Thus, we conclude, that if the evolutionary process can afford to evolve its own competency level, there seems to be a trade-off—during the entire course of the evolutionary process—between “going direct” or “going competent”, depending on the developmental noise. Moreover, the randomly initialized starting conditions may favor either direct or multi-scale encoding strategies, which may not only affect the “final” competency level that the evolutionary process converges to but can also greatly influence the efficiency of the evolutionary process itself. In general, the most efficient strategy for evolving morphogenesis tasks seems to be a non-trivial trade-off between finding a suitable initial cell state configuration that then allows the competency-based self-assembly of the target pattern to “kick in” and solve the task efficiently.

4.5. Competency Can Lead to Generalization

We are ultimately interested in the question of whether a substrate of competent parts shows the ability to generalize to environmental conditions that have never been experienced by its evolutionary predecessors, and hence would allow the evolutionary process to adapt an organism to changing environmental conditions more efficiently compared to a direct encoding scheme. Thus, we systematically vary in Figure 6 the system parameters, i.e., the noise level and the decision-making probability competency level, for selected NCA solutions of the Czech flag problem that have been trained with certain sets of the system parameters above.

For instance, we utilize NCA solutions that have been evolved to solve the $8\times 8$ Czech flag problem in $t_{\mathrm{D}}=25$ developmental steps (see above) under zero-noise conditions without and with evolvable competency. Here, we utilize such solutions for larger noise levels of ${\xi }_{\mathbf{c}}\in [0,0.5]$ and for lifetimes of 100 time steps and present the average fitness values of 100 statistically independent simulations at each particular noise level in Figure 6A,B, respectively, without any further evolutionary optimization. Analogously, we expose NCA solutions that have evolved with a competency level of $P_{\mathrm{D}}=0.5$ and noise levels of ${\xi }_{\mathbf{c}}=0.25$ and $0.5$, respectively, to vastly different noise levels of ${\xi }_{\mathbf{c}}\in [0,1]$ compared to the conditions during their respective evolutionary processes, and present the results in Figure 6C,D. Eventually, we again deploy the latter NCA solutions but vary the competency level $P_{\mathrm{C}}\in [0,1]$ instead, at respectively fixed noise levels of ${\xi }_{\mathbf{c}}=0.25$ and $0.5$, with the results depicted in Figure 6E,F. Notably, we only consider the “correctness” part of the fitness score, i.e., the first term in Equation (5) by setting $r_T=0$ and $r_S=0$.
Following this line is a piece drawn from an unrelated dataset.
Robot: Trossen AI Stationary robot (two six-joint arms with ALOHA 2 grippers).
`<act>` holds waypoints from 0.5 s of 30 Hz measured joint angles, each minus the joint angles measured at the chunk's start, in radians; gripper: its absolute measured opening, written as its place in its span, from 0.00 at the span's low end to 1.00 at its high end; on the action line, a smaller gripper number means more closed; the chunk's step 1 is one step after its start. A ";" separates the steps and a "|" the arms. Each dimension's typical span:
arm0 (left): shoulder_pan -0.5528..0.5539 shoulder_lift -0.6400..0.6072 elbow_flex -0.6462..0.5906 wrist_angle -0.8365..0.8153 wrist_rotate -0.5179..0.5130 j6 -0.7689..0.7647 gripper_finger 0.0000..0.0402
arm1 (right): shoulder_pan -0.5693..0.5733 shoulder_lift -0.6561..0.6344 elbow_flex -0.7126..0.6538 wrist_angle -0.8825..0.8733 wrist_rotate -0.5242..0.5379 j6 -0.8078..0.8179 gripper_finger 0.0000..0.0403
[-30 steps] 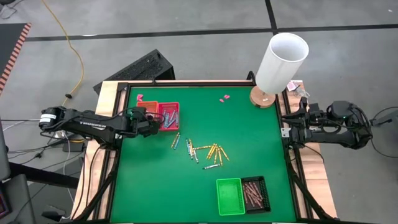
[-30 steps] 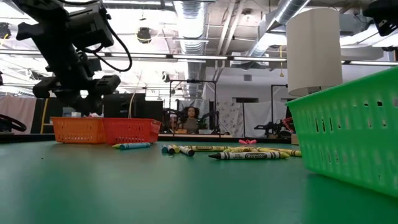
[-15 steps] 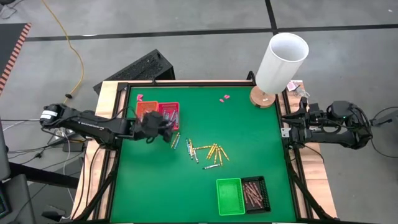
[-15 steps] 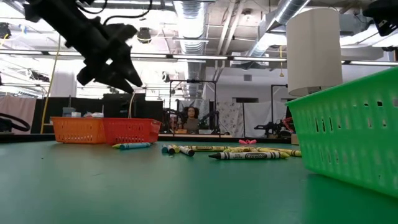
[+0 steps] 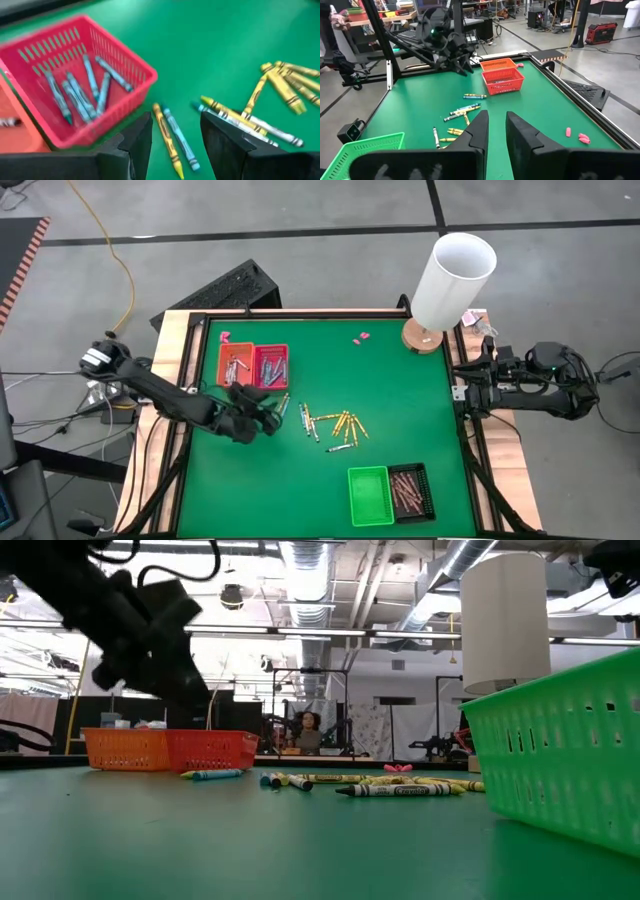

The results in Figure 6 demonstrate that the performance of the here evolved NCAs, optimized with evolutionary methods to assemble and maintain a target morphology over time at particular system parameters, differs greatly between NCA solutions that follow the direct- or multi-scale encoding paradigms when subjected to novel environmental conditions: The typical fitness over the lifetime of an NCA without competency that encodes the target phenotype pattern directly (cf. Figure 6A) is constantly affected by random fluctuations and thus decreases in fewer time steps with increasing noise levels in a diffusive process; the duration of how long the corresponding maximum fitness score of 64 can be maintained and the speed at which the fitness eventually decays during the lifetime of the here discussed $8\times 8$ Czech flag NCA depend on the particular noise level and on the values of the initial cell states, which are limited numerically to the interval $[-3,3]$ for each cell. In contrast, NCA solutions with larger competency levels that have been evolved at finite noise-level conditions still perform well—and can maintain the target pattern for exceptionally long times—also when changing the system parameters dramatically (cf. Figure 6B–F); note the noise-level axis of ${\xi }_{\mathbf{c}}=0$ to 1, compared to the maximum noise levels of ${\xi }_{\mathbf{c}}=0.5$ during training.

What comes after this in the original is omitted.